# <font color="blue">Lesson 6 - Feature Engineering and Selection</font>
## Feature Scaling and Selection 


In [None]:
import pandas as pd
from sklearn import preprocessing
# python magic to load numpy and matplotlib
%pylab inline

Read in the wine dataset. 

In [None]:
dataset_url = 'http://mlr.cs.umass.edu/ml/machine-learning-databases/wine-quality/winequality-red.csv'
data = pd.read_csv(dataset_url, sep=";")

In [None]:
data.head()

Drop the quality column and split the data into training and test sets: 

In [None]:
from sklearn.model_selection import train_test_split
y = data.quality
X = data.drop('quality', axis=1)

# x is for features, y is for targets
X_train, X_test, y_train, y_test = train_test_split(X, y, 
                                                    test_size=0.2, 
                                                    random_state=123, 
                                                    stratify=y)

## Feature Scaling
Feature scaling is a method used to standardize the range of features, usually between the range from 0 to 1. It is also known as data normalization (or standardization) and is a crucial step in data preprocessing.

In [None]:
from sklearn.preprocessing import MinMaxScaler
mms = MinMaxScaler()

We must apply the scaling to both of our training sets: 

In [None]:
X_train_norm = mms.fit_transform(X_train)
y_train_norm = mms.fit_transform(y_train.values.reshape(-1, 1))

Note that since our target values only contain a single array of data, we had to use y_train.values.reshape(-1,1) to convert this into the 2d array structure fit_transform() expects. 

We can look at the first row to see the scaled values: 

In [None]:
X_train_norm[0]

In [None]:
y_train_norm[0]

## Feature Selection
Now that we've normalized our data to a standard scale, let's take a look at which features make the most sense for our dataset. 

In [None]:
from sklearn.feature_selection import SelectKBest, f_regression
from sklearn.linear_model import LinearRegression

In [None]:
# extract four best features
test = SelectKBest(score_func=f_regression, k=4)
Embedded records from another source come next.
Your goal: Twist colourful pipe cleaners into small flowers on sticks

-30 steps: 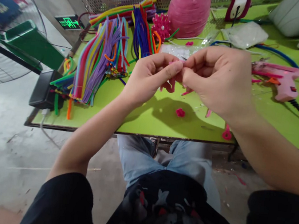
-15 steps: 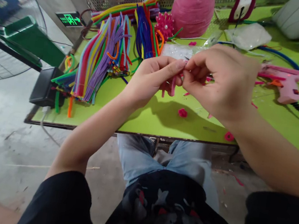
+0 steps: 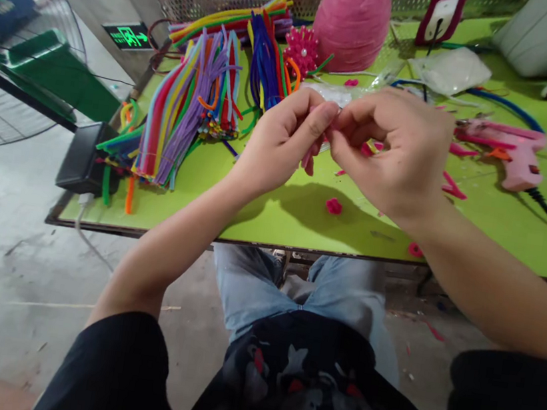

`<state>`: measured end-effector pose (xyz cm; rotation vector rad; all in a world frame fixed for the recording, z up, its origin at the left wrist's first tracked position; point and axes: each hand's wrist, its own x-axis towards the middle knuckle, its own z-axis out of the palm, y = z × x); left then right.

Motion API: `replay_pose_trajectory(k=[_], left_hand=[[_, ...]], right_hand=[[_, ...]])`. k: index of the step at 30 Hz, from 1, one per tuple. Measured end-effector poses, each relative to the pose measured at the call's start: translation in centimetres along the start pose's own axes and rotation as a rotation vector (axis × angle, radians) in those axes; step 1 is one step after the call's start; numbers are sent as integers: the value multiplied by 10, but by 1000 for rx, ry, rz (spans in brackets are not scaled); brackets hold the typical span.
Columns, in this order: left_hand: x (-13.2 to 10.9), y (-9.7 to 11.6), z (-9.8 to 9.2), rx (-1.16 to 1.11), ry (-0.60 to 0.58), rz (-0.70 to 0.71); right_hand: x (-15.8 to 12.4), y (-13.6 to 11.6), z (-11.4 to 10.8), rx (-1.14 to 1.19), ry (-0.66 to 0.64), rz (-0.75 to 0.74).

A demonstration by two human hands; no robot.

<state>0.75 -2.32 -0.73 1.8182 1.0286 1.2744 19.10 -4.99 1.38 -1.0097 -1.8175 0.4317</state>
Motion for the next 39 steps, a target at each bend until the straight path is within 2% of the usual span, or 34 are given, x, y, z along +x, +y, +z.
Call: replay_pose_trajectory(k=[3,6,12,15,17,19,21,24,26,28,30,33,37,39], left_hand=[[-4,5,-1,12,37,-9],[-6,15,-2,1,24,-65],[-3,34,-1,-115,-94,-328],[-2,38,-3,-205,-164,-447],[-1,38,-4,-256,-165,-508],[1,36,-5,-307,-126,-550],[2,34,-6,-352,-81,-536],[4,29,-8,-352,-16,-346],[4,26,-8,-291,19,-194],[3,22,-7,-211,37,-110],[3,17,-6,-155,32,-90],[2,11,-5,-137,17,-95],[2,10,-6,-147,-8,-123],[4,12,-7,-189,-18,-151]], right_hand=[[0,-2,-6,-115,-18,-35],[4,3,-9,-193,-81,-69],[20,0,-11,-509,-403,-136],[29,-5,-11,-530,-530,-162],[34,-5,-11,-519,-562,-166],[35,-2,-11,-489,-547,-196],[32,5,-10,-428,-478,-259],[25,16,-7,-210,-206,-278],[21,20,-4,52,-60,-131],[20,20,-2,268,-94,54],[21,16,0,375,-194,137],[19,9,2,346,-207,91],[10,5,5,183,-84,50],[8,5,8,202,-42,96]])
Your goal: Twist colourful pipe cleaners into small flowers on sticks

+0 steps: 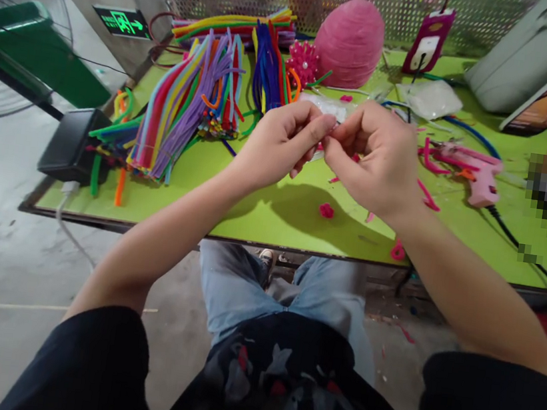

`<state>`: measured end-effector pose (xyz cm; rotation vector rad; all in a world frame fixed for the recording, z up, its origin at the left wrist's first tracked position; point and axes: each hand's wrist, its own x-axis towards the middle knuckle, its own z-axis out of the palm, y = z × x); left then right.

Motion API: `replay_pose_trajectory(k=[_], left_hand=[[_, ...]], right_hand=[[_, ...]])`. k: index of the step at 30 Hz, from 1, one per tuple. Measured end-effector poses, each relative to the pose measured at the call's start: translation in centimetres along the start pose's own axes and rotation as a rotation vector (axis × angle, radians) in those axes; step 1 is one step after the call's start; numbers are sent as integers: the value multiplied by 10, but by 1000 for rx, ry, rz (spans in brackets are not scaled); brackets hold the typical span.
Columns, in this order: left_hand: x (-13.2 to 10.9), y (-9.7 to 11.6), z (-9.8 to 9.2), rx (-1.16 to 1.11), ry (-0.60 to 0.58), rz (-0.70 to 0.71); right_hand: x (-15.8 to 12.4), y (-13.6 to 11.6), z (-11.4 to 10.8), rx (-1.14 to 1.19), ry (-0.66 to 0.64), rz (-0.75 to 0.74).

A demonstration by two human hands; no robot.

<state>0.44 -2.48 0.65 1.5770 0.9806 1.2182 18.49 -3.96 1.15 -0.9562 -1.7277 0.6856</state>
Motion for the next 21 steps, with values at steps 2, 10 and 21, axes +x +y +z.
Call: replay_pose_trajectory(k=[2,10,21], left_hand=[[2,2,0,-78,-7,-30],[3,-9,1,-120,59,53],[-7,4,-5,70,35,143]], right_hand=[[0,1,3,70,30,78],[0,-4,1,229,27,132],[12,5,-20,417,-207,331]])
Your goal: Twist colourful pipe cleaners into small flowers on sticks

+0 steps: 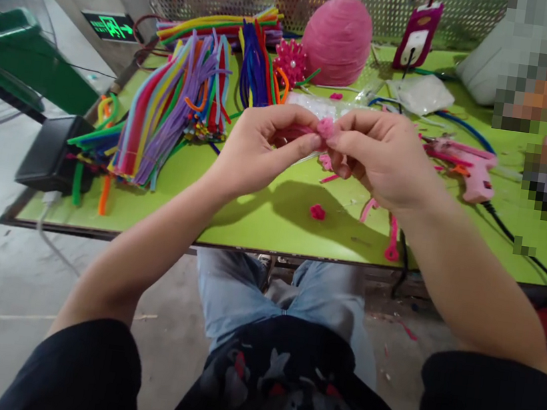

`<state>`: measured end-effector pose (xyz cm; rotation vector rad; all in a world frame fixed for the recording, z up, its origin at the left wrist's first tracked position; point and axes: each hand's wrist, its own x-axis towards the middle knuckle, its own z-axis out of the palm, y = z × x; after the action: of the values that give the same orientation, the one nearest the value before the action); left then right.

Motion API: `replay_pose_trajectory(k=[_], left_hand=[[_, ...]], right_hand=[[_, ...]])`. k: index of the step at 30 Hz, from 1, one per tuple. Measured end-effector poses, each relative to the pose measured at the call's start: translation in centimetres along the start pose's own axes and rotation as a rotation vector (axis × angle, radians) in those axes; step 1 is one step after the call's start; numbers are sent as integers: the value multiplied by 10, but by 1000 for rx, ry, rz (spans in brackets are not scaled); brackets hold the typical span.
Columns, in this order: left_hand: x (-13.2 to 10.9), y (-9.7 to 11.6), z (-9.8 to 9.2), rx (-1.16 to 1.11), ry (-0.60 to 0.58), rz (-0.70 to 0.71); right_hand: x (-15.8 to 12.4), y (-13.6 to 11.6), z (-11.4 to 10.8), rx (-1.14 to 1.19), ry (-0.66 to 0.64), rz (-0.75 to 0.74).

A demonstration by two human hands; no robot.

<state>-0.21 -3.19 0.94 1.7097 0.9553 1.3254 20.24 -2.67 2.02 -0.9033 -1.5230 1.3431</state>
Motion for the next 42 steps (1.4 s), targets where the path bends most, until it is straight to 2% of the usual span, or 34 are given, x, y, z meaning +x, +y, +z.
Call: replay_pose_trajectory(k=[5,9,12,15,18,21,23,25,28,30,32,36,38,42], left_hand=[[-1,1,2,39,-86,-72],[1,-5,1,88,-103,-1],[3,-9,-3,114,-140,42],[3,-11,-7,95,-214,26],[4,-11,-6,-27,-265,13],[4,-11,-2,-110,-221,-30],[4,-9,1,-120,-203,-75],[3,-6,3,-102,-215,-108],[1,3,4,-21,-209,-128],[-1,8,4,20,-182,-131],[-2,11,3,37,-172,-149],[-3,10,2,15,-238,-164],[-3,8,4,-30,-235,-170],[-4,5,9,-88,-180,-194]], right_hand=[[1,-6,-2,-69,-40,109],[-2,-14,-6,-130,-54,173],[-5,-17,-11,-164,-115,170],[-8,-15,-14,-189,-140,99],[-9,-13,-11,-180,-129,-13],[-11,-12,-7,-165,-113,-208],[-11,-12,-4,-152,-99,-280],[-11,-12,-3,-137,-87,-223],[-8,-10,-3,-122,-101,-16],[-6,-8,-6,-80,-133,69],[-4,-6,-10,-20,-199,122],[-1,-5,-18,36,-272,191],[-1,-5,-18,0,-264,146],[-6,-7,-13,-113,-176,-77]])
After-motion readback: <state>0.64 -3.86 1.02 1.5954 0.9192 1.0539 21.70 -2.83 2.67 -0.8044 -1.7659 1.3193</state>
# use those features to fit your model
fit = test.fit(X_train_norm, y_train_norm)

In [None]:
# View indices of the top 4 features
[1+zero_based_index for zero_based_index in list(test.get_support(indices=True))]



In [None]:
[(x,y) for x,y in enumerate(X_train.columns)]

## Answer the following:
1. What pandas function can be used to provide summary statistics on this dataframe? 
2. When using sklearn.model_selection train_test_split function, what do the parameters test_size, random_state and stratify mean? 
3. What does fit_transform do and when should you use it? 
4. Which four features did you determine to be the most influential?